Gorlin-goltz syndrome – case report
DOI:
https://doi.org/10.33448/rsd-v10i2.10476Keywords:
Gorlin-Goltz Syndrome; Odontogenic keratocyst; Basal cell carcinoma.Abstract
Introduction: Gorlin-Goltz syndrome is also referred to as basal cell nevus syndrome or basal cell nevoid carcinoma syndrome. This is a rare autosomal dominant inherited disorder caused by mutation in the PTCH1 tumor suppressor gene. Case report: A 15-year-old male patient sought the Maxillofacial Surgery service, reporting mild pain in the right retromolar region, and an orthopantomography was requested, noting the presence 1 maxillary injury and 2 mandible injuries (left and right), all associated with impacted teeth. In the investigation, we found calcification of the cerebral scythe, pontification of the turgical saddle, and depressions in the sole of the feet. Enucleation and curettage of maxillary lesions and removal of impacted teeth were performed.
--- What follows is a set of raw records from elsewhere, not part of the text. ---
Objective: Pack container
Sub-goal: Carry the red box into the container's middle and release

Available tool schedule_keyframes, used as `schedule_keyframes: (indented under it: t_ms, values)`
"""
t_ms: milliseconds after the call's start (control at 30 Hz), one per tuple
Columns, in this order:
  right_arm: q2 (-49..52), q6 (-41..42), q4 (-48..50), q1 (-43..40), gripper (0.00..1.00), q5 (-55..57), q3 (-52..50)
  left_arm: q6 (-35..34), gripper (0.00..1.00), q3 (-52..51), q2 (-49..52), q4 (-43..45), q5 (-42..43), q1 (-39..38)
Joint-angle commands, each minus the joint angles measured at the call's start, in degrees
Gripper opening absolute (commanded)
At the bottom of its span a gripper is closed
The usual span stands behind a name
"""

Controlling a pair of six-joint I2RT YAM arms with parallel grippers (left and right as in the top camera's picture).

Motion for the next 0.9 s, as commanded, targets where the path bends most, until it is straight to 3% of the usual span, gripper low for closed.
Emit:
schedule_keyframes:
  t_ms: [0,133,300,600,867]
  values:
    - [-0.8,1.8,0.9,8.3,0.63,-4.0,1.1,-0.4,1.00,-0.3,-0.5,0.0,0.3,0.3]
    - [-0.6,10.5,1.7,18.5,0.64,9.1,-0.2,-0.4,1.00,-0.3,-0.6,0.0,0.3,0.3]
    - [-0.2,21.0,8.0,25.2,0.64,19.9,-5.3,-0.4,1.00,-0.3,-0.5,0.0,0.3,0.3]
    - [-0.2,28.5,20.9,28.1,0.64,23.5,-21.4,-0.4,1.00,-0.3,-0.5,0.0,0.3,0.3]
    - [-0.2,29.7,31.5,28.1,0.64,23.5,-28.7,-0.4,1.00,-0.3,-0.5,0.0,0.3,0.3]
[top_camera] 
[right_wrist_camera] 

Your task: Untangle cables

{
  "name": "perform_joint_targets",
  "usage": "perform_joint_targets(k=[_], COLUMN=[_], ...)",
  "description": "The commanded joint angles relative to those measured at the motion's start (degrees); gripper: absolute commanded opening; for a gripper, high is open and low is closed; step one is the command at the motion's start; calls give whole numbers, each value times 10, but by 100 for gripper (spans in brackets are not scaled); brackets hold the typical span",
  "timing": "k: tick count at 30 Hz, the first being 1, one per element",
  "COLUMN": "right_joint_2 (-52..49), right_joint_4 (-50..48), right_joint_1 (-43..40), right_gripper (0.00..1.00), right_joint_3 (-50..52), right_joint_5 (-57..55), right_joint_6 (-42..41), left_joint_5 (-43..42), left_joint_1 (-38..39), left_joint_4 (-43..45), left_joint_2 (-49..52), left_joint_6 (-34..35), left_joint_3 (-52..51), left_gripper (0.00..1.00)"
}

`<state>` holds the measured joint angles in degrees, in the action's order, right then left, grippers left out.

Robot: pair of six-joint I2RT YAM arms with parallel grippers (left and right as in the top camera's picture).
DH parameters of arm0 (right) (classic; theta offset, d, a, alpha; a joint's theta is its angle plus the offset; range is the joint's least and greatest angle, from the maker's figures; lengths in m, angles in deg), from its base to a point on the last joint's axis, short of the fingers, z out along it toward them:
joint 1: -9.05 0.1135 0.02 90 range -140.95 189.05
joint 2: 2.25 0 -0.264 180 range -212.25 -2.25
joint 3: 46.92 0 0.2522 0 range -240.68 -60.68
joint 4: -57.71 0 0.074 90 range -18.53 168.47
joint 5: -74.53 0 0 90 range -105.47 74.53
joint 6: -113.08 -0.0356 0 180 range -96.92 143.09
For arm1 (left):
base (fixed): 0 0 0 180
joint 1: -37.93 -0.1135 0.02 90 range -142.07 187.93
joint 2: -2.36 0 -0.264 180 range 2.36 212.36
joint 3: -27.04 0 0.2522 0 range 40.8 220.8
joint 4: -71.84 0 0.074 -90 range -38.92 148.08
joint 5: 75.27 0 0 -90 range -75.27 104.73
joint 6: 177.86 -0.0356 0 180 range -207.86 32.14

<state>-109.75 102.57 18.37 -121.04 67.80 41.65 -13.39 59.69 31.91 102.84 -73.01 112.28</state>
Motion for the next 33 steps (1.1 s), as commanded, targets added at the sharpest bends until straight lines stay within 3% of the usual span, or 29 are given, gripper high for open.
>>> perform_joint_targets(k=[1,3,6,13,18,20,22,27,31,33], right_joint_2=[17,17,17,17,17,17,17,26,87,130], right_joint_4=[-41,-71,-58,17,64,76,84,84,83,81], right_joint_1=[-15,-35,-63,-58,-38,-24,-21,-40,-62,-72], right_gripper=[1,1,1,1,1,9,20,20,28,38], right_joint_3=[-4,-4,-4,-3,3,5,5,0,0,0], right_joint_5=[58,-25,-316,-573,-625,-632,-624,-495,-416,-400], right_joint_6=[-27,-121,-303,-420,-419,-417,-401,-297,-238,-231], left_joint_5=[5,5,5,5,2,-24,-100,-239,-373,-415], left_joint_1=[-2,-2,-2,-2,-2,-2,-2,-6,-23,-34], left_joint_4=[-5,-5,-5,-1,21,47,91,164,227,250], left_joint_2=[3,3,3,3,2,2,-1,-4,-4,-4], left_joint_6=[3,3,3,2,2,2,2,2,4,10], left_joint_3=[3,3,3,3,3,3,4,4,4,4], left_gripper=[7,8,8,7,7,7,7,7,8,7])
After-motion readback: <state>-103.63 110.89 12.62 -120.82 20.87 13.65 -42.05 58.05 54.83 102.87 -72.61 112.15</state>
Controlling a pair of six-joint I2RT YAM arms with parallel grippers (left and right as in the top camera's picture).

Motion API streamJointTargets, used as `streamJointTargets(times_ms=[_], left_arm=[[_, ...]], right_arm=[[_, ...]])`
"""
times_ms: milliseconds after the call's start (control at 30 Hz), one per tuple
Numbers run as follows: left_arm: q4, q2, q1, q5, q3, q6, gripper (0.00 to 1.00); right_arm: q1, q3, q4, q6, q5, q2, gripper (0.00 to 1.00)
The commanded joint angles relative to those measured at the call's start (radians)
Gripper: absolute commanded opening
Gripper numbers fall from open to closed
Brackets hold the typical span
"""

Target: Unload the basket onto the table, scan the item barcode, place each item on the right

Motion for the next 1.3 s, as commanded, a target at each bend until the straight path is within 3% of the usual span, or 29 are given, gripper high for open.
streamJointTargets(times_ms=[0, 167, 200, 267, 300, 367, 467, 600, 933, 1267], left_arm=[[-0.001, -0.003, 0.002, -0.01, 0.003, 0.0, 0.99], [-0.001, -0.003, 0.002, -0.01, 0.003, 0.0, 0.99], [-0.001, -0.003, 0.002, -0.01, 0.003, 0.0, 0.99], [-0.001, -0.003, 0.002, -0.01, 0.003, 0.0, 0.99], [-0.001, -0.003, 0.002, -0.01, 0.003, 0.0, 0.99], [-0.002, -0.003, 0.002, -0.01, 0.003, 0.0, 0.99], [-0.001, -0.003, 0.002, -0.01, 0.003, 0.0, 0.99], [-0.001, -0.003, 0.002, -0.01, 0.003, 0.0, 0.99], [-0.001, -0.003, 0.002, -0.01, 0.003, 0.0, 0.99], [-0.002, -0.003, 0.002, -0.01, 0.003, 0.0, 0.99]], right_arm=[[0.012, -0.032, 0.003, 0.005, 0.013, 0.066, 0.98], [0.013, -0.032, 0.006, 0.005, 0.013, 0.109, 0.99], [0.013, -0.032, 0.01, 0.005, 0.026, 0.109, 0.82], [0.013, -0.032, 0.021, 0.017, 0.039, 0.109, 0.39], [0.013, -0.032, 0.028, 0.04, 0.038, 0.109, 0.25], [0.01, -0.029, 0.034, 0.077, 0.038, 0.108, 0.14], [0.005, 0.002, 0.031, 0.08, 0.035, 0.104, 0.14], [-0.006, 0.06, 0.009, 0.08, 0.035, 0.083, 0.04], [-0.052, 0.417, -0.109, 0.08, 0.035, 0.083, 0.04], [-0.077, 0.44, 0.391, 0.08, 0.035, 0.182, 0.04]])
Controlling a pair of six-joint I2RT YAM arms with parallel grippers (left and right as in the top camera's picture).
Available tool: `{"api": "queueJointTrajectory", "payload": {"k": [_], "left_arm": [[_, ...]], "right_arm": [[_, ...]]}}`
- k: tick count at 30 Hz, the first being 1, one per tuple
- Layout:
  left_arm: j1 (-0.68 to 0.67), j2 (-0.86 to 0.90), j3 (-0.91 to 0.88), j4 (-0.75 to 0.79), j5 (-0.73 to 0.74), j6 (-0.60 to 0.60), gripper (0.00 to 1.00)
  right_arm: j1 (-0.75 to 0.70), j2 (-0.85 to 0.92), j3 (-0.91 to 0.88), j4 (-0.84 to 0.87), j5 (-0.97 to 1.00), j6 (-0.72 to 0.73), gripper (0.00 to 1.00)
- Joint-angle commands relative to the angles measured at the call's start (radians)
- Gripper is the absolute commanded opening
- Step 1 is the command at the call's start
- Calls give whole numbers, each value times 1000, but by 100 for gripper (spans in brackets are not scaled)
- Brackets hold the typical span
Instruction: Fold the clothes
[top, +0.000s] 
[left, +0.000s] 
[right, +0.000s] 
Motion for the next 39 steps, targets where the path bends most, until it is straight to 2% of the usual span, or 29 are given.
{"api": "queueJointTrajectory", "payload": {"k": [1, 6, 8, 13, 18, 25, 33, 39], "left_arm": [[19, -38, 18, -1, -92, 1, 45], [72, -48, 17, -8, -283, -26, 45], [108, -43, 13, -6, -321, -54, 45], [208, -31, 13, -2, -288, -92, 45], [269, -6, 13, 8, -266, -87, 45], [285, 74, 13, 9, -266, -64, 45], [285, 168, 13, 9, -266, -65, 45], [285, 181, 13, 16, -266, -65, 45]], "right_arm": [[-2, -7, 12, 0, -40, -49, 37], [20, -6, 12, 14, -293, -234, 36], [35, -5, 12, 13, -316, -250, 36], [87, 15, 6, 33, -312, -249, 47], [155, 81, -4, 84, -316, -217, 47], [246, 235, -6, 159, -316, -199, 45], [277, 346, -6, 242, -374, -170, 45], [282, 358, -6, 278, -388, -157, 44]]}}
At histopathological examination, Odontogenic Keratocyst was diagnosed. Discussion: SGG is a neurocutaneous disorder that manifests mainly in young patients without gender preference. Kimonis et Al (1997) determine a form of diagnosis by the presence of larger and smaller criteria. In the reported case, three major and one minor criteria were found. It is concluded, therefore, that despite the several diagnostic findings, the most relevant for the maxillofacial surgeon are the keratocysts, which have a high recurrence and destruction power, being present in 70% of the SGG cases. more frequent in the jaw and associated with teeth included. So far, the diagnosis and treatment of the case mentioned has been satisfactory, and a multidisciplinary follow-up is also required.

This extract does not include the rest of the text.